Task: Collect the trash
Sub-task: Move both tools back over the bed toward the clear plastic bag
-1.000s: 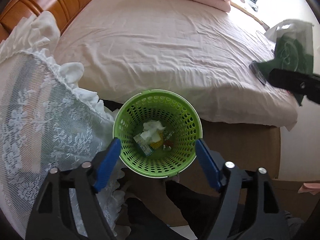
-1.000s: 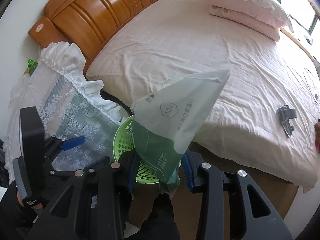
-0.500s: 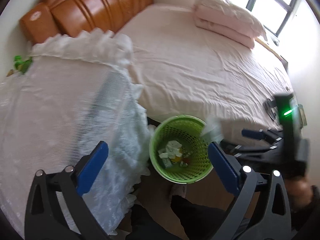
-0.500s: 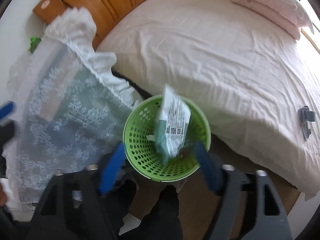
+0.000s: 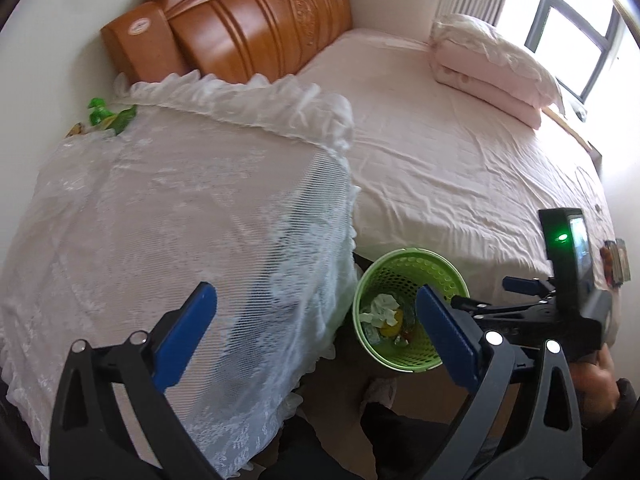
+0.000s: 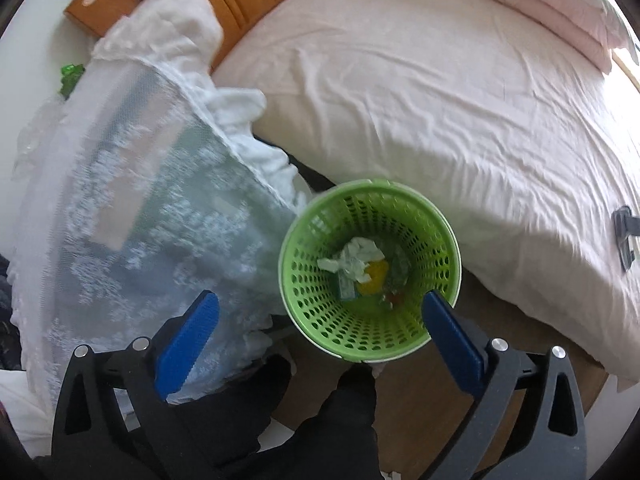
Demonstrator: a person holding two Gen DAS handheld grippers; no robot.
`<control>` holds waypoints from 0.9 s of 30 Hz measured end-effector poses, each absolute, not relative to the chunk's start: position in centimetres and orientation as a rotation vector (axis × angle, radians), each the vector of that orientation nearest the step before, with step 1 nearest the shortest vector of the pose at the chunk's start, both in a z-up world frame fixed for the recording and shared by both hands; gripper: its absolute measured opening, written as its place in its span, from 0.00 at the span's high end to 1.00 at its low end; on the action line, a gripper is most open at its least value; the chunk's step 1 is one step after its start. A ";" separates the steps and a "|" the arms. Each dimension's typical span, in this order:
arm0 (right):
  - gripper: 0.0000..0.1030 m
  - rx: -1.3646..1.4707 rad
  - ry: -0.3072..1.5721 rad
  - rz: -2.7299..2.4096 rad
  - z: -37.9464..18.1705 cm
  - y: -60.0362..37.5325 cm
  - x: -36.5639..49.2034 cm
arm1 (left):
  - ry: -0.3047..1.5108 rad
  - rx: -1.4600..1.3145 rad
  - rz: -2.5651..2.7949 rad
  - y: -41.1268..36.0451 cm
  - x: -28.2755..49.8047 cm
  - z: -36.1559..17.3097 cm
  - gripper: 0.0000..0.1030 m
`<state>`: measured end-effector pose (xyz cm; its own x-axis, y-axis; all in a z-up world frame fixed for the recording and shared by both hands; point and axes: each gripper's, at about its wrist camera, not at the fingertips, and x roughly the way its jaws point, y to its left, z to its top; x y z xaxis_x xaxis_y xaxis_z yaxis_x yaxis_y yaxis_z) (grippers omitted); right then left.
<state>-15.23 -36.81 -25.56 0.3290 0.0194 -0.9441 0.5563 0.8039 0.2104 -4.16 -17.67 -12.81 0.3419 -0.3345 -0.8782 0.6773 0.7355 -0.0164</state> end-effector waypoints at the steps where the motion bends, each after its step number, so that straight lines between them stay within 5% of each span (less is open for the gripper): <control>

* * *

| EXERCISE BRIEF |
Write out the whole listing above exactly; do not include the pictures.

| EXERCISE ANSWER |
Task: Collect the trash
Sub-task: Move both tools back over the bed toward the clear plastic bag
-1.000s: 
-1.000s: 
-0.500s: 
-0.500s: 
+0.000s: 
+0.000s: 
Demonstrator: a person holding two Gen DAS handheld grippers; no robot.
`<control>` holds waypoints from 0.9 s of 30 Hz measured end-effector poses, each absolute, not relative to the chunk's start: position in centimetres and orientation as a rotation vector (axis × angle, radians), each the vector of that orientation nearest the step before, with step 1 nearest the shortest vector of the pose at the chunk's start, both in a z-up world frame fixed for the recording and shared by both hands; gripper: its absolute measured opening, written as its place in its span, from 0.00 at the span's high end to 1.00 at its low end; on the action line, a gripper is most open at its least value; the chunk's step 1 is one step after its start. A ";" separates the steps and a "|" the arms. Each dimension's typical span, in this order:
arm0 (right):
  - gripper: 0.0000..0.1030 m
  - rx: -1.3646..1.4707 rad
  - ry: -0.3072..1.5721 rad
  - rz: -2.7299..2.4096 rad
  - z: -37.9464..18.1705 cm
  - y: -60.0362..37.5325 cm
  - x: -36.5639..49.2034 cm
arm1 (left):
  - ry: -0.3047..1.5108 rad
  - rx: -1.4600..1.3145 rad
  - rz: -2.5651..2.7949 rad
  - y: -41.1268..36.0451 cm
  - x: -28.2755..49.8047 cm
  - z: -36.1559..17.3097 cm
  - gripper: 0.0000..0.1030 m
`<state>`: measured end-effector pose (xyz cm; its own x-axis, y-axis; all in a z-up world frame fixed for the recording and shared by both hands; point and axes: each gripper's, at about its wrist camera, not at the fingertips, and x roughly the way its jaws point, y to its left, z to its top; x y z xaxis_x xaxis_y xaxis_z yaxis_x yaxis_y yaxis_z) (grippers omitted); right then left.
<state>-15.23 -36.81 -25.56 0.3290 0.0194 -0.9441 0.5563 0.8039 0.2104 -4.16 -17.67 -12.81 0.3419 -0.3345 -0.8782 0.6773 0.7355 -0.0164</state> end-effector waypoints at the steps where the motion bends, each after its step number, so that straight lines between them stay within 5% of each span (less is open for the gripper): <control>

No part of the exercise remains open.